I was warned by my Pop to never begin a book if you know it will be part of a set that is not yet completed. I have heeded his advice in the past but, unfortunately, I started reading this book before I realized it was set to be a part of a trilogy. By then, it was too late. I was hooked. There are elements of the book that remind me of the Lord of the Rings (the idea of different species all having to overcome prejudice to accomplish a goal for example). But the centerpiece of the book is a romance between a witch and a vampire. Oddly enough, I am not usually a fantasy reader, nor do I usually find myself interested in vampires in particular. I worked at a bookstore and banded together with several other booksellers who all refused to read Twilight, for example (because it had become so mainstream). Also, I usually scoff at romance novels because of their cheesy nature and obvious patriarchal stereotypes (I did like the Traveler's Wife, though, so I do enjoy a good romantic story occasionally). When this book came up as a recommended reading, I was in the mood for an escape, so I took a chance on the book. I read some of the negative reviews and can see where they are coming from. If you are trying to find enlightenment through reading material, this probably isn't for you. If you want an enchanting escape from the mundane, on the other hand, I say this is a fantastic choice. But if you are anything like me, you will find yourself getting sucked in and thoroughly frustrated when you realize that you will have to wait for the next in the series to come out. So if you don't want to itch with anticipation, wait a few more years before entering into Deborah Harness' world of witches, demons, vampires, history, mystery and intrigue.

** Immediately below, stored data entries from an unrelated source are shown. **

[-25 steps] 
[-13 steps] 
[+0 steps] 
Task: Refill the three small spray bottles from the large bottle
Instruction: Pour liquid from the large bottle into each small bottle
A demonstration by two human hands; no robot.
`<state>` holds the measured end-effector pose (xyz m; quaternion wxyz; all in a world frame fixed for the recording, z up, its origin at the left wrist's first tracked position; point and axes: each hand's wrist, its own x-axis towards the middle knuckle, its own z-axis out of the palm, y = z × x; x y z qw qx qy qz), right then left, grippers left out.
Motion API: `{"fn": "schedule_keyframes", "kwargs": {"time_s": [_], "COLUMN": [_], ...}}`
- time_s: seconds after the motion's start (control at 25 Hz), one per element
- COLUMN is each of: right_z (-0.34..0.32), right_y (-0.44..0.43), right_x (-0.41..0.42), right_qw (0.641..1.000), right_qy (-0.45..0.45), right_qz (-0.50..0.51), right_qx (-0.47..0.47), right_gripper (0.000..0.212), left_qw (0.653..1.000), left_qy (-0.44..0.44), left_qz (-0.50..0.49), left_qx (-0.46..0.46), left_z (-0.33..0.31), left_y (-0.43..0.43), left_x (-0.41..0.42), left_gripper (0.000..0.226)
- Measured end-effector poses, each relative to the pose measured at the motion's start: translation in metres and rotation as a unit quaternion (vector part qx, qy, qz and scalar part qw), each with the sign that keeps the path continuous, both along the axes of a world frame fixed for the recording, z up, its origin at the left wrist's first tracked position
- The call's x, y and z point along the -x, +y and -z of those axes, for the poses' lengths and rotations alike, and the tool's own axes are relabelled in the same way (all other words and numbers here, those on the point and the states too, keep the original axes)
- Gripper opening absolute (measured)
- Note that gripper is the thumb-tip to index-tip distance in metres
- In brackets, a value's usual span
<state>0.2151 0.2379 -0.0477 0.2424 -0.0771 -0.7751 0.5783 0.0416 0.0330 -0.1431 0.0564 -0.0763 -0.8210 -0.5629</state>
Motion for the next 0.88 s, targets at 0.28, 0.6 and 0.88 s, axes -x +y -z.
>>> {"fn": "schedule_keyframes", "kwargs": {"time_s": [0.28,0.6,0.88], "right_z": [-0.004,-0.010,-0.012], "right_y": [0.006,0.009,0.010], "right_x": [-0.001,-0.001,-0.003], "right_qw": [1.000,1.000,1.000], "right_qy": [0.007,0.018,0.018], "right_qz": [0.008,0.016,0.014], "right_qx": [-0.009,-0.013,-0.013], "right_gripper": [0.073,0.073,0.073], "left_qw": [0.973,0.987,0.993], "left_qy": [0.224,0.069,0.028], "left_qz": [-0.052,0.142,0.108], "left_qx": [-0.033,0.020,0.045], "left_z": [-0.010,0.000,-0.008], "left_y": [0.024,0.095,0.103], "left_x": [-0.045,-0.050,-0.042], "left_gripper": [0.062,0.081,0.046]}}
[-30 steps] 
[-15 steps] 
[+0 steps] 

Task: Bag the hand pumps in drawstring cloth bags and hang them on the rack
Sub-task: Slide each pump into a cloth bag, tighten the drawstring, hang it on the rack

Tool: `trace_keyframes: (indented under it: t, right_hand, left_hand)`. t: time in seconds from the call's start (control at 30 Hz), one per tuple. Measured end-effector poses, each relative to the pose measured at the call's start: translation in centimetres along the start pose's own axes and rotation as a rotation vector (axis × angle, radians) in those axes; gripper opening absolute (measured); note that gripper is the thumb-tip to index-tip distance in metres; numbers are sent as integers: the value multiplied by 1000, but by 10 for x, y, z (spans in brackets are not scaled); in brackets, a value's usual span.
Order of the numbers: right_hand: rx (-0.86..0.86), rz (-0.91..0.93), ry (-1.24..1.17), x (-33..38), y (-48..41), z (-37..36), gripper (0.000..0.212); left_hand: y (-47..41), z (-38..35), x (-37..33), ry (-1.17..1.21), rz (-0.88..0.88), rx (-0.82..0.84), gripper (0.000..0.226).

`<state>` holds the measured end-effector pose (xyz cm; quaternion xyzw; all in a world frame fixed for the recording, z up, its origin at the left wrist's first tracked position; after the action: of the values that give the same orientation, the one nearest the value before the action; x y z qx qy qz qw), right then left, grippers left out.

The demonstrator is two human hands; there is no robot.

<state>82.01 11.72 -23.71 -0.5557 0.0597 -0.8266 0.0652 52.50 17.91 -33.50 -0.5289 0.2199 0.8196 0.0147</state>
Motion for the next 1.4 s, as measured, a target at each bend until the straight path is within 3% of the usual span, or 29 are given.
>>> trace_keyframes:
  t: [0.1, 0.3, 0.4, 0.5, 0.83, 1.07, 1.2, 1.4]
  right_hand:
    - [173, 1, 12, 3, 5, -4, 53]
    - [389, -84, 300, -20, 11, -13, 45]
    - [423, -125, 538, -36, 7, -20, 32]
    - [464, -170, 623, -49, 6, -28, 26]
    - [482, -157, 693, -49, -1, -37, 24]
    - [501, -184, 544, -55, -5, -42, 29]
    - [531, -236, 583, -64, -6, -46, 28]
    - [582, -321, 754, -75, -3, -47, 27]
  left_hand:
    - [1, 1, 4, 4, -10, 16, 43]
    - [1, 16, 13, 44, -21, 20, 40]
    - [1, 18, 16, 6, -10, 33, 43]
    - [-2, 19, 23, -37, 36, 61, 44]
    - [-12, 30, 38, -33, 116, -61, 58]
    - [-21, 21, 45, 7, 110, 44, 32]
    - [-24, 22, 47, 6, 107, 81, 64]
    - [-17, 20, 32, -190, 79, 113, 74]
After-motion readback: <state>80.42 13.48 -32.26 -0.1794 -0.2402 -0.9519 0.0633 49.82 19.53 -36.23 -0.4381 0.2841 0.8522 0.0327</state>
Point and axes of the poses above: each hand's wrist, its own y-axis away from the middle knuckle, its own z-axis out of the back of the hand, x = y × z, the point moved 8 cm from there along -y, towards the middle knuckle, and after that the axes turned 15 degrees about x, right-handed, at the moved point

Very great story line. Very well written. enjoyed this
Hated this book. And really surprised that I did since I typically like this type of genre. The first half of the book started out great, and then went downhill from there. More and more absurd situations and characters. I found myself so sick of the lead character that I didn't care what happened to her anymore. I just wanted to be done with the book. And when I finally was..WHAT?! How about a heads up that this book is going to end with no real ending? It's obviously setting up for another book but I don't think I could sit through another. I read a lot of the other reviews before I purchased this book, so I was really looking forward to reading it. I am obviously in the minority with my review, though. Thought I would throw in my two cents worth so you would have another perspective on what you might be getting yourself into.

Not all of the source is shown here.